La CAQ prolonge les décisions

Les 560 technologistes de la Montérégie trouvent que les négociations stagnent. « Ces mesures entraînent des conditions difficiles. Elles émanent du gouvernement libéral. Des décisions de Gaétan Barrette. Mais plutôt que de corriger le tir, la CAQ poursuit dans la même veine. Les négos n’avancent pas.
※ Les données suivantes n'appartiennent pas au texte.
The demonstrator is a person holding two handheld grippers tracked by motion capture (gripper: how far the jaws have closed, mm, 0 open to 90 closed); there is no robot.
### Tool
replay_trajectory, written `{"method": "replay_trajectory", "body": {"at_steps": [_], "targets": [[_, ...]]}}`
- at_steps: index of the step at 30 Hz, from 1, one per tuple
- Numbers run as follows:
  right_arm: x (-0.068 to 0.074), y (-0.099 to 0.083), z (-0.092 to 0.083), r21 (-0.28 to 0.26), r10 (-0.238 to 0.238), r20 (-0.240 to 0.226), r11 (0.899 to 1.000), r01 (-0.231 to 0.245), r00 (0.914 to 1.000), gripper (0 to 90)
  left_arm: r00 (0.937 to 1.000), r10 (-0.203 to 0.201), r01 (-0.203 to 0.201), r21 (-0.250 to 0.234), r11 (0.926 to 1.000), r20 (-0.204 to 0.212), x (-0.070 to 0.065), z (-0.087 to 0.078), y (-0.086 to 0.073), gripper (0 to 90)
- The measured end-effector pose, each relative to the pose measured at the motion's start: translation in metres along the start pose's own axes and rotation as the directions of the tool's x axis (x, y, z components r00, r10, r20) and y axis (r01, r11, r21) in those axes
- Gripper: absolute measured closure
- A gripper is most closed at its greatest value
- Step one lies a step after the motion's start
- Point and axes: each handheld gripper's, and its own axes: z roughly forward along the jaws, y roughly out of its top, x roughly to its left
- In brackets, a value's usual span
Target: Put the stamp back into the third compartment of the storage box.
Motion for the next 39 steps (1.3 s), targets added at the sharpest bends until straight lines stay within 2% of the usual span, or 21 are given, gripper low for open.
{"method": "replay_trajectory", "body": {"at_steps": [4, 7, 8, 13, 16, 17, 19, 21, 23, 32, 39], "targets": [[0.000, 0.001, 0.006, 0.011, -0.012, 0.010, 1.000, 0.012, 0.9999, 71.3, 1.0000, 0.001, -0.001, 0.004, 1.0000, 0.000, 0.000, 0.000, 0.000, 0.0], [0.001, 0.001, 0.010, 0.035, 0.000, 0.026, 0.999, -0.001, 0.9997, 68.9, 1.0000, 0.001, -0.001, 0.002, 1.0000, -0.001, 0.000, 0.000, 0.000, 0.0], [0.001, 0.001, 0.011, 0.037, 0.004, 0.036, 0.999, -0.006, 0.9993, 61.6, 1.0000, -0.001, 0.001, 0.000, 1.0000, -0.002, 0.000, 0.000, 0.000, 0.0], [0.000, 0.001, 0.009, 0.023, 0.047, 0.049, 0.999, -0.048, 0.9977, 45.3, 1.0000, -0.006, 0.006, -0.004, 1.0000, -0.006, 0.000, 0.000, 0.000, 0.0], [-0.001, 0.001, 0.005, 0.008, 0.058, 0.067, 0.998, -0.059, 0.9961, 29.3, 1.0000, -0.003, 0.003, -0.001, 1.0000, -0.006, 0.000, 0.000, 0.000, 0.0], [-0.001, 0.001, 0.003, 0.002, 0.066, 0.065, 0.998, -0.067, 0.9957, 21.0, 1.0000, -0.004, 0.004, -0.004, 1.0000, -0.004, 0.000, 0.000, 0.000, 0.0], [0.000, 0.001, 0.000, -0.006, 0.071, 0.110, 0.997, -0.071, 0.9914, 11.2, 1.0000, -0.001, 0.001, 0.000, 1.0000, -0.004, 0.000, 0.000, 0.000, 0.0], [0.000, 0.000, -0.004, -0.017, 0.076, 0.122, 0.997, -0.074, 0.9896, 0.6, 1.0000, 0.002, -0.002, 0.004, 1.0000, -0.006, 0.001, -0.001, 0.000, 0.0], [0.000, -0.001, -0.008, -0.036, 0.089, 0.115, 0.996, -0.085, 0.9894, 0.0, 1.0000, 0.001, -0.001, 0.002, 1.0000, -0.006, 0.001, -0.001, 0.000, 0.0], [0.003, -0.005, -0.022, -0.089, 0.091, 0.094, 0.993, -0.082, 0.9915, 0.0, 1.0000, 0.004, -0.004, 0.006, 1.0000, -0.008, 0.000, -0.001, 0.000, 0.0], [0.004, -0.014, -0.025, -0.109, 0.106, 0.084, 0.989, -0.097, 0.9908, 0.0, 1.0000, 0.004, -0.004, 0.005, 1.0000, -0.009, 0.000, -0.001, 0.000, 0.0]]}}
Nous demandons des formations, de meilleures conditions de travail, la reconnaissance de l’apport essentiel de notre travail », plaide-t-il. Sans compter que le gouvernement affirme publiquement depuis des années qu’une baisse du nombre de postes dans les laboratoires est à prévoir. Cette publicité négative a entraîné une diminution marquée des inscriptions dans les programmes d’étude menant à un poste dans ce domaine. « La menace de réorganisation qui plane entraîne la baisse des inscriptions dans les cégeps. On manque de gens partout », disent les responsables du mouvement. De plus, le personnel de laboratoire est majoritairement épuisé ou désengagé en raison du rythme de travail imposé depuis des mois. Alors que la menace des variants prend de l’ampleur, la charge de travail s’alourdit encore avec les nouvelles exigences liées au criblage des résultats positifs de la COVID-19. « Il y a un record de congés maladie. Et ça ne va plus bien », concluent ceux qui profitent de la semaine qui leur est consacrée pour tenir des votes à l’effet de prononcer ou non un mandat de grève.